• [What you have to do]
Exact reproduction is required for the lines below starting at the line with "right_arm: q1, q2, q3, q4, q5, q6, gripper" and ending at the line with "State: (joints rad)", both included. No other lines, and no pictures.

• [Record set]
++++++++++++++++++++

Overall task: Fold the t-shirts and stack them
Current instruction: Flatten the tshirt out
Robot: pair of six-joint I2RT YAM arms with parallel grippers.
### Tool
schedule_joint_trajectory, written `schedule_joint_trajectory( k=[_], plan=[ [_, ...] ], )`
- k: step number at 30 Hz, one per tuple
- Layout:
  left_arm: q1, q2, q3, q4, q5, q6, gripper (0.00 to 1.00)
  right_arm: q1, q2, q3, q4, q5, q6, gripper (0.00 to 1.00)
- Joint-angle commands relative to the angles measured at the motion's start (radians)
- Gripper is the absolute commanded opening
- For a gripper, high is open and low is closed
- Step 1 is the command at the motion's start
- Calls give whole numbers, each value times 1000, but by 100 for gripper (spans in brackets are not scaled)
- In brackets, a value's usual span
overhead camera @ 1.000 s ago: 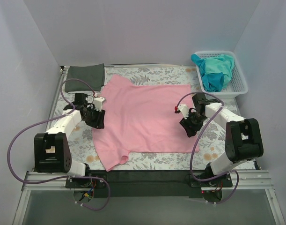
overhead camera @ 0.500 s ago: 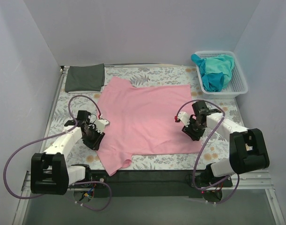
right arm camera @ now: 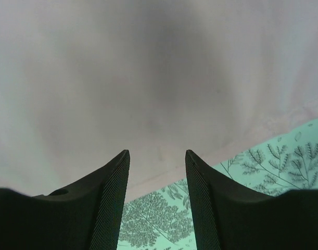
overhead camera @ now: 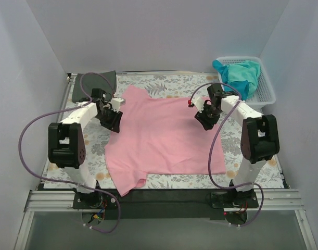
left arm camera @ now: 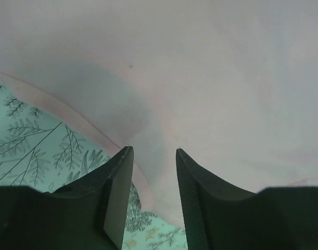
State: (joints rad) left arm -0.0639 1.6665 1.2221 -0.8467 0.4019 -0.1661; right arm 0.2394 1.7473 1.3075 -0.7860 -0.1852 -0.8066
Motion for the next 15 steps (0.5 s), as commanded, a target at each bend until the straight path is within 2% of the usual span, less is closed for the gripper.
schedule_joint_trajectory(
  k=[1,5,10,12,15],
  plan=[
    [-4,85,-24,118,-63,-124,36,-3,144,65,56,27,93,45],
    [-4,41,-171,112,-87,-122,33,-3,202,58,83,72,64,45],
    [-4,-85,-323,58,-92,-121,30,3,163,-31,82,81,1,41],
    [-4,-148,-348,43,-92,-115,30,8,103,-54,74,53,-12,41],
    [-4,-153,-284,44,-97,-119,34,3,49,7,45,-5,4,44]
  ],
)
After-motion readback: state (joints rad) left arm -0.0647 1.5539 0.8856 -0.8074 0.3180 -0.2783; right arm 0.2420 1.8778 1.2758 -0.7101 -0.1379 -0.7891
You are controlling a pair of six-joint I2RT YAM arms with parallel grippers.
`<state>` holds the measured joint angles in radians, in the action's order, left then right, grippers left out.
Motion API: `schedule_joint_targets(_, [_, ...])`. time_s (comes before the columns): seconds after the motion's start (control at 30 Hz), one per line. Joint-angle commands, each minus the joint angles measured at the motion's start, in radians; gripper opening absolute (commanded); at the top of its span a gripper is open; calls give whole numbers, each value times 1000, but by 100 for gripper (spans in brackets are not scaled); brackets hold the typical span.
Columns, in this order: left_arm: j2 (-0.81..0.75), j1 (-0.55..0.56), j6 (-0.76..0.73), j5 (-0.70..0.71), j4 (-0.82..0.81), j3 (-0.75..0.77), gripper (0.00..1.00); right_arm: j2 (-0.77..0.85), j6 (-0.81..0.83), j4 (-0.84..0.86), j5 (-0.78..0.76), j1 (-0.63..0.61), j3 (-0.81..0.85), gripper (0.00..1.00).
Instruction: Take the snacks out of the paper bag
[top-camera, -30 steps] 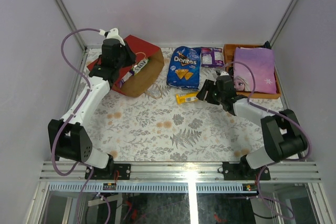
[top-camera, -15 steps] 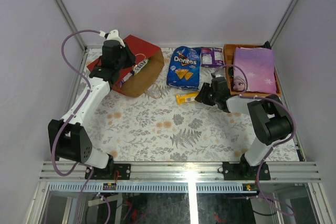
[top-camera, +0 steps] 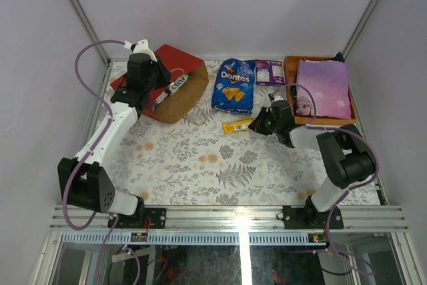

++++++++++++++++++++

• [Your solution]
  right_arm: q1, q2, q3, q4, q5, q6, gripper (0.00 to 1.00)
- Joint-angle commands relative to the angles measured at the motion's start (radians)
- Gripper is the absolute commanded opening
- For a gripper, high is open and low is closed
- Step 1 is the command at the motion's start
- Calls give whole numbers, each value times 1000, but by 100 for gripper (spans in brackets are not scaled)
- In brackets, a value's usual span
overhead camera @ 1.000 s ago: 
overhead camera @ 0.500 s ago: 
right arm camera @ now: 
overhead camera @ now: 
left arm camera @ now: 
State: (joints rad) left arm -0.0639 1.6665 1.2221 -0.8467 0.4019 -0.1661; right arm 0.2394 1.7473 1.3075 -0.7860 -0.1852 -0.8066

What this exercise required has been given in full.